Friday, 17 April 2015

Maavilakku Maavu (மாவிளக்கு மாவு)


Traditionally, a lamp made out of rice flour mixed with jaggery, called ‘maavilakku’ (மாவிளக்கு) is lit on certain auspicious days such as Fridays of Aadi (ஆடி வெள்ளி), the fourth month of Tamil calendar and Thai (தை வெள்ளி), the tenth month of Tamil calendar. In some families, ‘maavilakku’ is lit on Saturdays of Purattasi (புரட்டாசி சனிக்கிழமை), the sixth month of Tamil calendar. Lighting ‘maavilakku’ is a method offering prayers to the Gods. My grandmother used to make ‘maavilakku’ with freshly ground raw rice flour, jaggery and cardamom. 
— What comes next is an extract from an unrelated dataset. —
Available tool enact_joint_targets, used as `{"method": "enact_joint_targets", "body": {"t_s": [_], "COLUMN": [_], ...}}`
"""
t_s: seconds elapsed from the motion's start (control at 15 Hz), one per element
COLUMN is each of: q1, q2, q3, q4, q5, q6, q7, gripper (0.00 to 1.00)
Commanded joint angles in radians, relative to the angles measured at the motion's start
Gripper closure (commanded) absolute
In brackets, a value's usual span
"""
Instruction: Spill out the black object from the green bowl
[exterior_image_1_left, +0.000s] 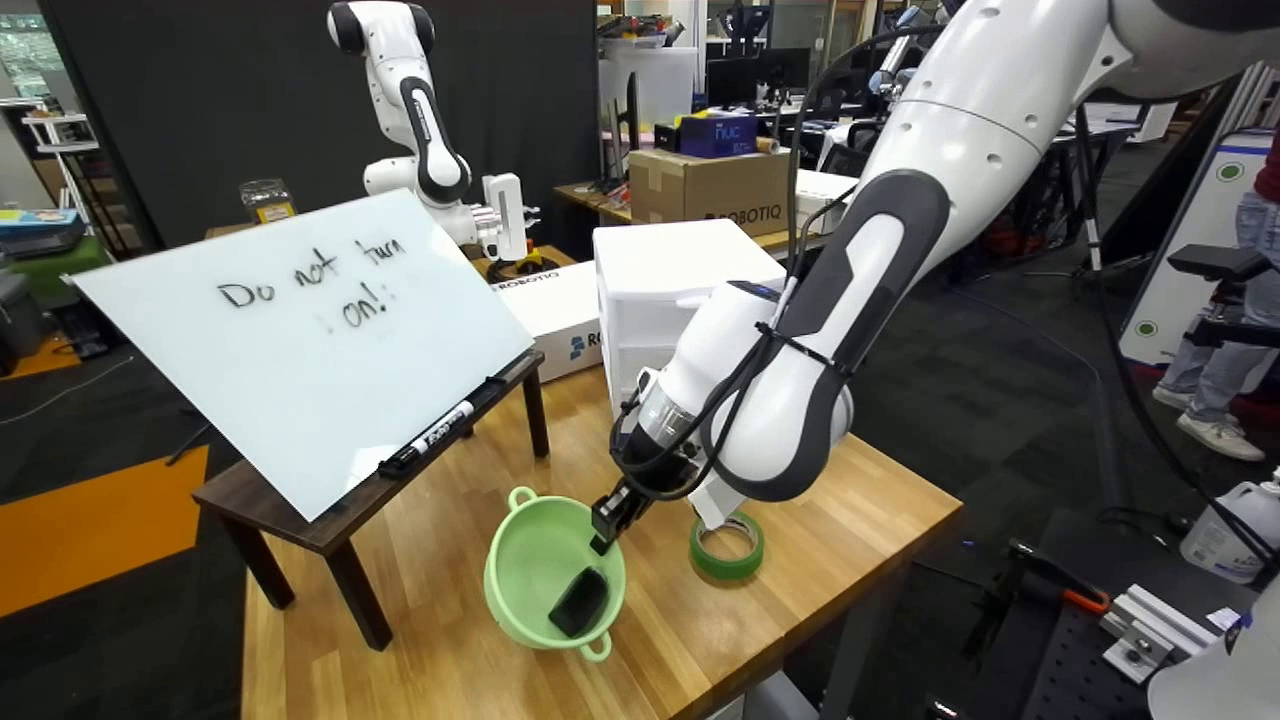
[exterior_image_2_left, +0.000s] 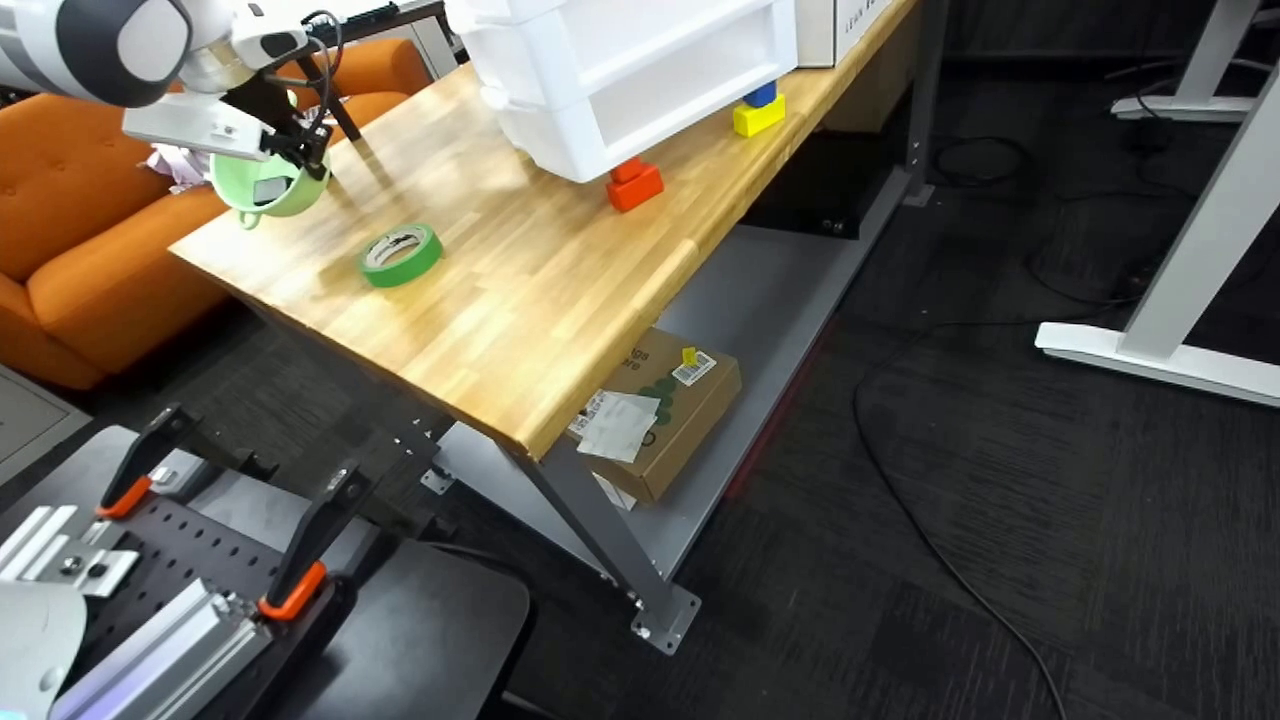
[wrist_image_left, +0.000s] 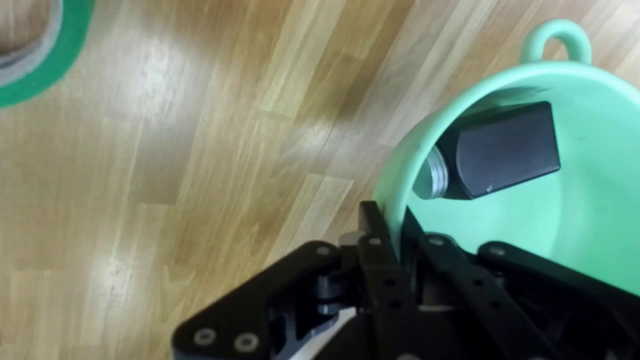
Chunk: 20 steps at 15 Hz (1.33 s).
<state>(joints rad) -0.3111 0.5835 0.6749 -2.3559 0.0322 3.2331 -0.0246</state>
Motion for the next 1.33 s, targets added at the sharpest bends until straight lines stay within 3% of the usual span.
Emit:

According to ‘sangam’ (சங்கம்) Tamil literature, foxtail millet (தினை) was used by ancient Tamils and is still used in villages for making ‘maavilakku mavu’ (மாவிளக்கு மாவு). Hence, I thought of making ‘maavilakku’ with foxtail millet flour and it came out well. Let me share the method with you. Foxtail millet flour is now easily available in most grocery stores.

Ingredients:
Foxtail millet flour (தினை மாவு)½ tumbler or 100ml measure*
Jaggery – powdered, 3 teaspoons
Honey – 2 tablespoons
Cardamom – 1 no, powdered
Ghee or clarified butter – for lighting the lamp

* Traditionally rice flour is used for making 'maavilakku'. Wash raw rice well with water and dry in the shade for 3-4 hours. Then grind the rice using the mixer-grinder into a fine powder. Pass through a sieve to remove any larger particles. You may use this freshly prepared rice flour instead of foxtail millet flour. Follow the same recipe and replace honey with clarified butter or ghee.

Method: Separate the cardamom seeds and powder them finely. Powder jaggery and keep aside. Mix the foxtail millet flour, jaggery and cardamom powder in a bowl and mix well. Add honey and blend together. Sprinkle little water and knead into firm dough. Shape the dough into a ball (Fig.1)
 
Fig 1: Foxtail millet flour dough shaped into a ball
Flatten the dough ball gently. Make depression in the center and expand it sideways without breaking the contour. Shape it like an oil lamp (Fig.2). 

Fig 2: Foxtail millet flour dough shaped into a lamp
Now place the ‘maavilakku’ on a plate. You may decorate it with kumkum (குங்குமம்) on the sides. Pour 1-2 teaspoons of ghee in the depression and dip a cotton wick (பஞ்சு திரி) in the ghee. Bring the tip of the wick out over the edge of the depression. Light the lamp and offer your prayers (Fig.3).

Fig 3: Maavilakku (மாவிளக்கு) lit using ghee and a cotton wick
Once the ghee is fully used up, put off the flame of the 'maavilakku' or flour lamp, and remove the wick. You may now serve the 'maavilakku maavu' as 'prasad' or as a dessert.